▶ [Work task] Once you have read the records below, restate them word for word.
--- Dataset extract Enclosed Below ---
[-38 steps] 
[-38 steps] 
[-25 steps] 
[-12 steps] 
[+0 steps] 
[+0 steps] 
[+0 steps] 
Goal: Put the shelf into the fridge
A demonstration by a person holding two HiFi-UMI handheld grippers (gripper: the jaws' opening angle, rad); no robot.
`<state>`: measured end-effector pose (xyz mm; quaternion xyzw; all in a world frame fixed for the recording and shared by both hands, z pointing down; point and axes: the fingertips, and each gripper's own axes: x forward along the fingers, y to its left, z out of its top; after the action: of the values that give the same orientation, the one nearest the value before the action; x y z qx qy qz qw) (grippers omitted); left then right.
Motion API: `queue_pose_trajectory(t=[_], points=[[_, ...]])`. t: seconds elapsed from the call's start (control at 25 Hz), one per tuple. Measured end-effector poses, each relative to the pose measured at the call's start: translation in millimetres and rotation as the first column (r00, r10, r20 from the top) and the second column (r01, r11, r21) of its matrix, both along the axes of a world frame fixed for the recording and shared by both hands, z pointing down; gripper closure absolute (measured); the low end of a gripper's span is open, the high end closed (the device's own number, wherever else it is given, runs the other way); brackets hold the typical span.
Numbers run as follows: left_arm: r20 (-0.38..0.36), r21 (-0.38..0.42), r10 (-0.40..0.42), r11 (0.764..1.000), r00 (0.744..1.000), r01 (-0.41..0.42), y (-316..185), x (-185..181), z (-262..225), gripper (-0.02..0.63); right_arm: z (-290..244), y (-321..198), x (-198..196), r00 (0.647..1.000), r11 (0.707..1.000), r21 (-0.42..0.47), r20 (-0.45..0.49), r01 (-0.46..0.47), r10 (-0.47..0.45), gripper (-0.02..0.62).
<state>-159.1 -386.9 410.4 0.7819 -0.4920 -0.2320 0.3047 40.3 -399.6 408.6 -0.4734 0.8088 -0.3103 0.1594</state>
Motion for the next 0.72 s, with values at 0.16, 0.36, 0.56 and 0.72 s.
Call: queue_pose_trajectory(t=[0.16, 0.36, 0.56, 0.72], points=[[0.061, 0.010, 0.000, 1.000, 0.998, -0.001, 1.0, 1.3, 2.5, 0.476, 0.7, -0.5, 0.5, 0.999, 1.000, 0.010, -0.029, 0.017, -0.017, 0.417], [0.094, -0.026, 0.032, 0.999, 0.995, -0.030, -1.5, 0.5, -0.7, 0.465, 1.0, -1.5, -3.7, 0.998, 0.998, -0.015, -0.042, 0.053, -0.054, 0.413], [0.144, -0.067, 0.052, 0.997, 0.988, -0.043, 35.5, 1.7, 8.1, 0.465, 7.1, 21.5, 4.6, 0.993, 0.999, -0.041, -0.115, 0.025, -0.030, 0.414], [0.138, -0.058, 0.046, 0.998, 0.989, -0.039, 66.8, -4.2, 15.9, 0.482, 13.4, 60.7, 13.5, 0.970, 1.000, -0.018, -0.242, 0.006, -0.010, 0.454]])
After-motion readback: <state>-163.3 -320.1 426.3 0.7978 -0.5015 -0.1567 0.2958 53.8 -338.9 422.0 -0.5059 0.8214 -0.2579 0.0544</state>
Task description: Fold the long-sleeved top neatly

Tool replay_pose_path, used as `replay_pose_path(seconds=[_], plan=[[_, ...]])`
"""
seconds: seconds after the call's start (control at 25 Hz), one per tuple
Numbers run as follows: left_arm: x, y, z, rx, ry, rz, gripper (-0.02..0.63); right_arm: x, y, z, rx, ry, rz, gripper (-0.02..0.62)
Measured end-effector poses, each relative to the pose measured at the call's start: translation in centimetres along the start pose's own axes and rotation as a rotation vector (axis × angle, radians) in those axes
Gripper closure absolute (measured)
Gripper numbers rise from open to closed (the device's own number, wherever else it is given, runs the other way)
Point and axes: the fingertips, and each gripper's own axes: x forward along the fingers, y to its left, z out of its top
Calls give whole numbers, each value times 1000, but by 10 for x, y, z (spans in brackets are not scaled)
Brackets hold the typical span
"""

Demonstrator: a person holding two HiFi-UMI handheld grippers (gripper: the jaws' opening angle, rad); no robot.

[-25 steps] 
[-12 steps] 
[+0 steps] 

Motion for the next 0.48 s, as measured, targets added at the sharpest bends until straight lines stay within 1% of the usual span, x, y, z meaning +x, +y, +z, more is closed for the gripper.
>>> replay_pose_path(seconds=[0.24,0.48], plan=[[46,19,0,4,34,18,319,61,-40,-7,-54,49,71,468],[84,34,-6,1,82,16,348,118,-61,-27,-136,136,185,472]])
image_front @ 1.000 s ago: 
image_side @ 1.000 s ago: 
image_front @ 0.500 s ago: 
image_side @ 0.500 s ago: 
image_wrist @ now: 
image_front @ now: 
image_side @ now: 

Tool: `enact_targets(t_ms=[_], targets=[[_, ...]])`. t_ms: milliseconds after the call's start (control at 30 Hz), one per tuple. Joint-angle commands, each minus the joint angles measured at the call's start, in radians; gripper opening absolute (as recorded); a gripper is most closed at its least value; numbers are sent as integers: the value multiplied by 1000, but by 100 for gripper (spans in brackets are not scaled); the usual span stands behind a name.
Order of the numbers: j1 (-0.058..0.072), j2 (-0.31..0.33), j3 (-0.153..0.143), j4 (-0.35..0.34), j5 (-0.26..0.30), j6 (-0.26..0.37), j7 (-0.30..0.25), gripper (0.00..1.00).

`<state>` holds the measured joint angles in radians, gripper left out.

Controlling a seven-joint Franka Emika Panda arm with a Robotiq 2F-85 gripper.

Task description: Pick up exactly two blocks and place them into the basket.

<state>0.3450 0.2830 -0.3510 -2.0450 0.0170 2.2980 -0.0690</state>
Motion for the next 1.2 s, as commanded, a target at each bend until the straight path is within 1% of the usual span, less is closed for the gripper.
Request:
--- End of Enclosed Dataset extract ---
▶ [Solution to the exercise]
[-38 steps] 
[-38 steps] 
[-25 steps] 
[-12 steps] 
[+0 steps] 
[+0 steps] 
[+0 steps] 
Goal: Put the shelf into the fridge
A demonstration by a person holding two HiFi-UMI handheld grippers (gripper: the jaws' opening angle, rad); no robot.
`<state>`: measured end-effector pose (xyz mm; quaternion xyzw; all in a world frame fixed for the recording and shared by both hands, z pointing down; point and axes: the fingertips, and each gripper's own axes: x forward along the fingers, y to its left, z out of its top; after the action: of the values that give the same orientation, the one nearest the value before the action; x y z qx qy qz qw) (grippers omitted); left then right.
Motion API: `queue_pose_trajectory(t=[_], points=[[_, ...]])`. t: seconds elapsed from the call's start (control at 25 Hz), one per tuple. Measured end-effector poses, each relative to the pose measured at the call's start: translation in millimetres and rotation as the first column (r00, r10, r20 from the top) and the second column (r01, r11, r21) of its matrix, both along the axes of a world frame fixed for the recording and shared by both hands, z pointing down; gripper closure absolute (measured); the low end of a gripper's span is open, the high end closed (the device's own number, wherever else it is given, runs the other way); brackets hold the typical span.
Numbers run as follows: left_arm: r20 (-0.38..0.36), r21 (-0.38..0.42), r10 (-0.40..0.42), r11 (0.764..1.000), r00 (0.744..1.000), r01 (-0.41..0.42), y (-316..185), x (-185..181), z (-262..225), gripper (-0.02..0.63); right_arm: z (-290..244), y (-321..198), x (-198..196), r00 (0.647..1.000), r11 (0.707..1.000), r21 (-0.42..0.47), r20 (-0.45..0.49), r01 (-0.46..0.47), r10 (-0.47..0.45), gripper (-0.02..0.62).
<state>-159.1 -386.9 410.4 0.7819 -0.4920 -0.2320 0.3047 40.3 -399.6 408.6 -0.4734 0.8088 -0.3103 0.1594</state>
Motion for the next 0.72 s, with values at 0.16, 0.36, 0.56 and 0.72 s.
Call: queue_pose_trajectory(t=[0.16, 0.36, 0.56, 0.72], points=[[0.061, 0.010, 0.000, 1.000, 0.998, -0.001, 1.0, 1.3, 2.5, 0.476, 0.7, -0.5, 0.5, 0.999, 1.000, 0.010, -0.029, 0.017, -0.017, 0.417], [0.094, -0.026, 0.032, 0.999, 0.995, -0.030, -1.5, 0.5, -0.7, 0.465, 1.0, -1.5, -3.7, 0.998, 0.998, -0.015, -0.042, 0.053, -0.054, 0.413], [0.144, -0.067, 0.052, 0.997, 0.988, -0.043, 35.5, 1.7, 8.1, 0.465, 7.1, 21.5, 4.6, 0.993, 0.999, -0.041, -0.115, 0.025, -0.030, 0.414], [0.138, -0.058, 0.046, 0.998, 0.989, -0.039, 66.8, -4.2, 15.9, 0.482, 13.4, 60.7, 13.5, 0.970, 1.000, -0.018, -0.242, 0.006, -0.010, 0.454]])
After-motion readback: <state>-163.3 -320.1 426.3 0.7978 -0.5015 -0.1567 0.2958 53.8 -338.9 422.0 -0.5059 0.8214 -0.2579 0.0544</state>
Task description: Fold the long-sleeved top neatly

Tool replay_pose_path, used as `replay_pose_path(seconds=[_], plan=[[_, ...]])`
"""
seconds: seconds after the call's start (control at 25 Hz), one per tuple
Numbers run as follows: left_arm: x, y, z, rx, ry, rz, gripper (-0.02..0.63); right_arm: x, y, z, rx, ry, rz, gripper (-0.02..0.62)
Measured end-effector poses, each relative to the pose measured at the call's start: translation in centimetres along the start pose's own axes and rotation as a rotation vector (axis × angle, radians) in those axes
Gripper closure absolute (measured)
Gripper numbers rise from open to closed (the device's own number, wherever else it is given, runs the other way)
Point and axes: the fingertips, and each gripper's own axes: x forward along the fingers, y to its left, z out of its top
Calls give whole numbers, each value times 1000, but by 10 for x, y, z (spans in brackets are not scaled)
Brackets hold the typical span
"""

Demonstrator: a person holding two HiFi-UMI handheld grippers (gripper: the jaws' opening angle, rad); no robot.

[-25 steps] 
[-12 steps] 
[+0 steps] 

Motion for the next 0.48 s, as measured, targets added at the sharpest bends until straight lines stay within 1% of the usual span, x, y, z meaning +x, +y, +z, more is closed for the gripper.
>>> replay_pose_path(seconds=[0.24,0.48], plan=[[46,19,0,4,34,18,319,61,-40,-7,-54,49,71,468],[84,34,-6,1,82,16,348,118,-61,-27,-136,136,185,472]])
image_front @ 1.000 s ago: 
image_side @ 1.000 s ago: 
image_front @ 0.500 s ago: 
image_side @ 0.500 s ago: 
image_wrist @ now: 
image_front @ now: 
image_side @ now: 

Tool: `enact_targets(t_ms=[_], targets=[[_, ...]])`. t_ms: milliseconds after the call's start (control at 30 Hz), one per tuple. Joint-angle commands, each minus the joint angles measured at the call's start, in radians; gripper opening absolute (as recorded); a gripper is most closed at its least value; numbers are sent as integers: the value multiplied by 1000, but by 100 for gripper (spans in brackets are not scaled); the usual span stands behind a name.
Order of the numbers: j1 (-0.058..0.072), j2 (-0.31..0.33), j3 (-0.153..0.143), j4 (-0.35..0.34), j5 (-0.26..0.30), j6 (-0.26..0.37), j7 (-0.30..0.25), gripper (0.00..1.00).

`<state>` holds the measured joint angles in radians, gripper left out.

Controlling a seven-joint Franka Emika Panda arm with a Robotiq 2F-85 gripper.

Task description: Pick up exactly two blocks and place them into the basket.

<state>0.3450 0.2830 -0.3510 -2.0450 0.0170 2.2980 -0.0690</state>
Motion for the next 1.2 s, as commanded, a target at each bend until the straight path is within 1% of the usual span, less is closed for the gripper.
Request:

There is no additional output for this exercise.